▸ DIRECTIONS: Set down the listing below again, exactly as written.

▸ MATERIAL PROVIDED:

──────────

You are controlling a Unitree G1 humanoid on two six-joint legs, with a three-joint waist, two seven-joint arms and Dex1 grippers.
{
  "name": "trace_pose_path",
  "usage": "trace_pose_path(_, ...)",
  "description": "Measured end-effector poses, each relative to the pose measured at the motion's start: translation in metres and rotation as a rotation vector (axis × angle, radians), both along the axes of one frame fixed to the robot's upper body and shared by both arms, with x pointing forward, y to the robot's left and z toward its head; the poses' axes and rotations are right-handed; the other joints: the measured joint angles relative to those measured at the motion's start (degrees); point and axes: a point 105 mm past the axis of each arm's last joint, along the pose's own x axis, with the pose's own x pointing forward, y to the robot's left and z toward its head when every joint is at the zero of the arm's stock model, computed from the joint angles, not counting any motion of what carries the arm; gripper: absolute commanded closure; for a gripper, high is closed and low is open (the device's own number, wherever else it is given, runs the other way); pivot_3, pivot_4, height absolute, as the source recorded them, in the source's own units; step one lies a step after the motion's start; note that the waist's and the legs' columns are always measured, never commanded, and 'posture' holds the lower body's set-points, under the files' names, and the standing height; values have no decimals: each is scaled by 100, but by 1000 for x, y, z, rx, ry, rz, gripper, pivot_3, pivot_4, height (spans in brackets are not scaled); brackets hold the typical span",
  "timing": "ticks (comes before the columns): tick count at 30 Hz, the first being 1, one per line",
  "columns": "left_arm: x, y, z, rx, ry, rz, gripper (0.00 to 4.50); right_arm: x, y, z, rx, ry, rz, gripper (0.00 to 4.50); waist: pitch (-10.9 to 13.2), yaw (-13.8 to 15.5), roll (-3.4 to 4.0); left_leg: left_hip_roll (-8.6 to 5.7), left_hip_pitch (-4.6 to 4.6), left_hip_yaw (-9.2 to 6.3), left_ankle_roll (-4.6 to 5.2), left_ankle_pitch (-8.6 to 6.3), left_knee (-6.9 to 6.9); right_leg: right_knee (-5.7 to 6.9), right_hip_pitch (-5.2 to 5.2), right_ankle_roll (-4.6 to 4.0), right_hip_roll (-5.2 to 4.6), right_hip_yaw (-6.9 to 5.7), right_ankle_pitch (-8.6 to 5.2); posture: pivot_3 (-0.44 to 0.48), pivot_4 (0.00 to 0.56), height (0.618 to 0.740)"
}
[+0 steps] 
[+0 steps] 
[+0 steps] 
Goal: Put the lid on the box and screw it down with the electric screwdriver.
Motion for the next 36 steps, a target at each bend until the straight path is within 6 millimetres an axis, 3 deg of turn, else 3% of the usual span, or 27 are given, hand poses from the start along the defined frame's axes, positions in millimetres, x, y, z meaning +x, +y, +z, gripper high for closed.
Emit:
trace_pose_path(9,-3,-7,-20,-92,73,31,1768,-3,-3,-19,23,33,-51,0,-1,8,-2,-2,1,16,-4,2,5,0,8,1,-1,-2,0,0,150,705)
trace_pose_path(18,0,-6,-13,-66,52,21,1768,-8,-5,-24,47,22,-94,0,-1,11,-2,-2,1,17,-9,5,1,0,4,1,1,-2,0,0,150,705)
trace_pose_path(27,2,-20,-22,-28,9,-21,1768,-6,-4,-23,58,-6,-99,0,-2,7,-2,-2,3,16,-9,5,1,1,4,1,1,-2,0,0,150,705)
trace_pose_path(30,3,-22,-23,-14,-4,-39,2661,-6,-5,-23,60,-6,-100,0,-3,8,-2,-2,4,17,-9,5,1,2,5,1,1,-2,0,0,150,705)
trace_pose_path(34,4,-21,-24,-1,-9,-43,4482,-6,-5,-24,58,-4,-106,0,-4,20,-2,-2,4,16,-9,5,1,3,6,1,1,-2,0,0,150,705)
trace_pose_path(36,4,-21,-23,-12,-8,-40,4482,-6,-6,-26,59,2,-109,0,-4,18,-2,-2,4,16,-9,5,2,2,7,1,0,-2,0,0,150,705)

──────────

▸ RESULT:
You are controlling a Unitree G1 humanoid on two six-joint legs, with a three-joint waist, two seven-joint arms and Dex1 grippers.
{
  "name": "trace_pose_path",
  "usage": "trace_pose_path(_, ...)",
  "description": "Measured end-effector poses, each relative to the pose measured at the motion's start: translation in metres and rotation as a rotation vector (axis × angle, radians), both along the axes of one frame fixed to the robot's upper body and shared by both arms, with x pointing forward, y to the robot's left and z toward its head; the poses' axes and rotations are right-handed; the other joints: the measured joint angles relative to those measured at the motion's start (degrees); point and axes: a point 105 mm past the axis of each arm's last joint, along the pose's own x axis, with the pose's own x pointing forward, y to the robot's left and z toward its head when every joint is at the zero of the arm's stock model, computed from the joint angles, not counting any motion of what carries the arm; gripper: absolute commanded closure; for a gripper, high is closed and low is open (the device's own number, wherever else it is given, runs the other way); pivot_3, pivot_4, height absolute, as the source recorded them, in the source's own units; step one lies a step after the motion's start; note that the waist's and the legs' columns are always measured, never commanded, and 'posture' holds the lower body's set-points, under the files' names, and the standing height; values have no decimals: each is scaled by 100, but by 1000 for x, y, z, rx, ry, rz, gripper, pivot_3, pivot_4, height (spans in brackets are not scaled); brackets hold the typical span",
  "timing": "ticks (comes before the columns): tick count at 30 Hz, the first being 1, one per line",
  "columns": "left_arm: x, y, z, rx, ry, rz, gripper (0.00 to 4.50); right_arm: x, y, z, rx, ry, rz, gripper (0.00 to 4.50); waist: pitch (-10.9 to 13.2), yaw (-13.8 to 15.5), roll (-3.4 to 4.0); left_leg: left_hip_roll (-8.6 to 5.7), left_hip_pitch (-4.6 to 4.6), left_hip_yaw (-9.2 to 6.3), left_ankle_roll (-4.6 to 5.2), left_ankle_pitch (-8.6 to 6.3), left_knee (-6.9 to 6.9); right_leg: right_knee (-5.7 to 6.9), right_hip_pitch (-5.2 to 5.2), right_ankle_roll (-4.6 to 4.0), right_hip_roll (-5.2 to 4.6), right_hip_yaw (-6.9 to 5.7), right_ankle_pitch (-8.6 to 5.2); posture: pivot_3 (-0.44 to 0.48), pivot_4 (0.00 to 0.56), height (0.618 to 0.740)"
}
[+0 steps] 
[+0 steps] 
[+0 steps] 
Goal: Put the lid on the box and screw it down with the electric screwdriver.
Motion for the next 36 steps, a target at each bend until the straight path is within 6 millimetres an axis, 3 deg of turn, else 3% of the usual span, or 27 are given, hand poses from the start along the defined frame's axes, positions in millimetres, x, y, z meaning +x, +y, +z, gripper high for closed.
Emit:
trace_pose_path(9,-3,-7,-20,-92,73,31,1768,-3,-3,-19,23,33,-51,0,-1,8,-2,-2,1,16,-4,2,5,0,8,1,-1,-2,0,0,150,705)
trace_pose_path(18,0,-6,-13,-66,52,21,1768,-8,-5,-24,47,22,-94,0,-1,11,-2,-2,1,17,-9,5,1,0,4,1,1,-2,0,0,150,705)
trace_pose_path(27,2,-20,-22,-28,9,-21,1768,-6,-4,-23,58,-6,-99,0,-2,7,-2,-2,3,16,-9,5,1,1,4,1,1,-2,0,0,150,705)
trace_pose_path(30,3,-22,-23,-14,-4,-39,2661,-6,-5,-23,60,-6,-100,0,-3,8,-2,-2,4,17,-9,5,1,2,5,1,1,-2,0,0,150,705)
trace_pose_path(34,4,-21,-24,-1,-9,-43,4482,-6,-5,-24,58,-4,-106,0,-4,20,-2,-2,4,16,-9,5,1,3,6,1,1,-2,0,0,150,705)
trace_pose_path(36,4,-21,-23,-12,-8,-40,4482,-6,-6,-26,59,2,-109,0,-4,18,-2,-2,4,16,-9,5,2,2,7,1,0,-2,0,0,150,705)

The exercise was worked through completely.